* _Task objective_:
The output should consist solely of the lines running from the one that contains "Segment the hand-held left gripper right" through the end of the records below, copied exactly.

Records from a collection
==========

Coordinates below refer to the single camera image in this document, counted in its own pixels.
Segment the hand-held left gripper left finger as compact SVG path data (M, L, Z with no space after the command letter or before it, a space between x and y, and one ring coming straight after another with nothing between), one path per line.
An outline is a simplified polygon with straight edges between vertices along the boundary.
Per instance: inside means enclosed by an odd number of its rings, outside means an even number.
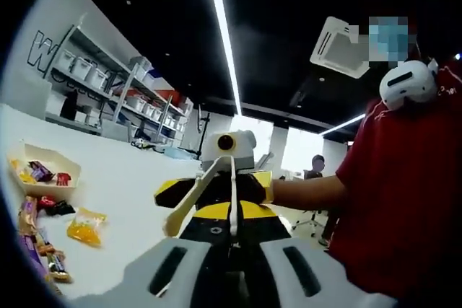
M221 218L194 215L178 238L167 237L129 263L122 281L102 294L72 301L73 307L232 307L227 276L228 205Z

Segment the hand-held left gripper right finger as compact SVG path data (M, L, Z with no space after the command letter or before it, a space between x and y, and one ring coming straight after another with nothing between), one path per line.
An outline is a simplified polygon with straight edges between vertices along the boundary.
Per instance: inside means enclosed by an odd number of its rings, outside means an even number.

==========

* _Answer space_:
Segment the hand-held left gripper right finger as compact SVG path data (M, L, Z with no space after the command letter or before it, a space between x and y, and one ring coming straight after another with nothing between), one path per line.
An outline is a simplified polygon with straight edges between vertices along the boundary.
Per instance: inside means enclosed by an odd number of its rings, outside means an even number.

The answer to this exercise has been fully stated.